Data items:
================

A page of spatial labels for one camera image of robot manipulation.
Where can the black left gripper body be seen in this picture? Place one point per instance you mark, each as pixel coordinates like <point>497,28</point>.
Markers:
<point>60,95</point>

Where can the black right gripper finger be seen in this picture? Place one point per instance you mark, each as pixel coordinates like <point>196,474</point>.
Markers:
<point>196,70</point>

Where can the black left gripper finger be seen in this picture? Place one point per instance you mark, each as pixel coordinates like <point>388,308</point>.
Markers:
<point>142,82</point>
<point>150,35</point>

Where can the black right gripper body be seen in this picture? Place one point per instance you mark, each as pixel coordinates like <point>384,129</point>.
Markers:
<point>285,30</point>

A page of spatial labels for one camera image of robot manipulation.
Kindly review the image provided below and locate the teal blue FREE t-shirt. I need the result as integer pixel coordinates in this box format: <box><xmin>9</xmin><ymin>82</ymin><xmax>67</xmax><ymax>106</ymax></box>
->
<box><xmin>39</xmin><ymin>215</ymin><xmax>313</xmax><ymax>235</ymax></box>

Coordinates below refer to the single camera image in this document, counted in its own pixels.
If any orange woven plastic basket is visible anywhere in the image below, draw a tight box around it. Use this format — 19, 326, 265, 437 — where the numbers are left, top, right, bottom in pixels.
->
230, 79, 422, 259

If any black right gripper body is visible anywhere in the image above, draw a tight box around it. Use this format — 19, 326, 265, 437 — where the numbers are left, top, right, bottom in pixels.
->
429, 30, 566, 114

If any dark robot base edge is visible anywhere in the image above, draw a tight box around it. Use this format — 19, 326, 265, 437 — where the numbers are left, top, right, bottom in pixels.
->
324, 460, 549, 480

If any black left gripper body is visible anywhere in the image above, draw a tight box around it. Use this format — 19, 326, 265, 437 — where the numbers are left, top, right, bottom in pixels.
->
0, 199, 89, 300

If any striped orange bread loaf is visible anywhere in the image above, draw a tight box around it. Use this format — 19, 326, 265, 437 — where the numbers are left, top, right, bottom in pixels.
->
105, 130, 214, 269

================

Task |
Without altering anything, print all of the data again.

Finished task |
A page of spatial labels for one camera image of robot manipulation.
Where can the black left gripper body be seen in this picture? Place one point per instance you mark, each as pixel coordinates like <point>497,28</point>.
Markers:
<point>60,95</point>

Where can the black right gripper finger be seen in this picture? Place one point per instance you mark, each as pixel coordinates like <point>196,474</point>.
Markers:
<point>196,70</point>

Where can the black left gripper finger be seen in this picture? Place one point per instance you mark, each as pixel coordinates like <point>388,308</point>.
Markers:
<point>142,82</point>
<point>150,35</point>

Where can the black right gripper body be seen in this picture? Place one point per instance you mark, each as pixel coordinates like <point>384,129</point>.
Markers:
<point>285,30</point>

A page of spatial labels for one camera image of robot manipulation.
Kindly review the image provided below and locate the teal blue FREE t-shirt. I need the result as integer pixel coordinates in this box format: <box><xmin>9</xmin><ymin>82</ymin><xmax>67</xmax><ymax>106</ymax></box>
->
<box><xmin>39</xmin><ymin>215</ymin><xmax>313</xmax><ymax>235</ymax></box>

Coordinates below refer to the single camera image in this document, counted in its own pixels.
If any orange woven plastic basket is visible anywhere in the image below, draw a tight box around it. Use this format — 19, 326, 265, 437 — where the numbers are left, top, right, bottom in pixels.
->
230, 79, 422, 259

If any black right gripper body is visible anywhere in the image above, draw a tight box around it. Use this format — 19, 326, 265, 437 — where the numbers are left, top, right, bottom in pixels.
->
429, 30, 566, 114

If any dark robot base edge is visible anywhere in the image above, draw a tight box around it. Use this format — 19, 326, 265, 437 — where the numbers are left, top, right, bottom in pixels.
->
324, 460, 549, 480

If any black left gripper body is visible anywhere in the image above, draw a tight box around it. Use this format — 19, 326, 265, 437 — where the numbers are left, top, right, bottom in pixels.
->
0, 199, 89, 300

If any striped orange bread loaf is visible anywhere in the image above, draw a tight box around it. Use this format — 19, 326, 265, 437 — where the numbers are left, top, right, bottom in pixels.
->
105, 130, 214, 269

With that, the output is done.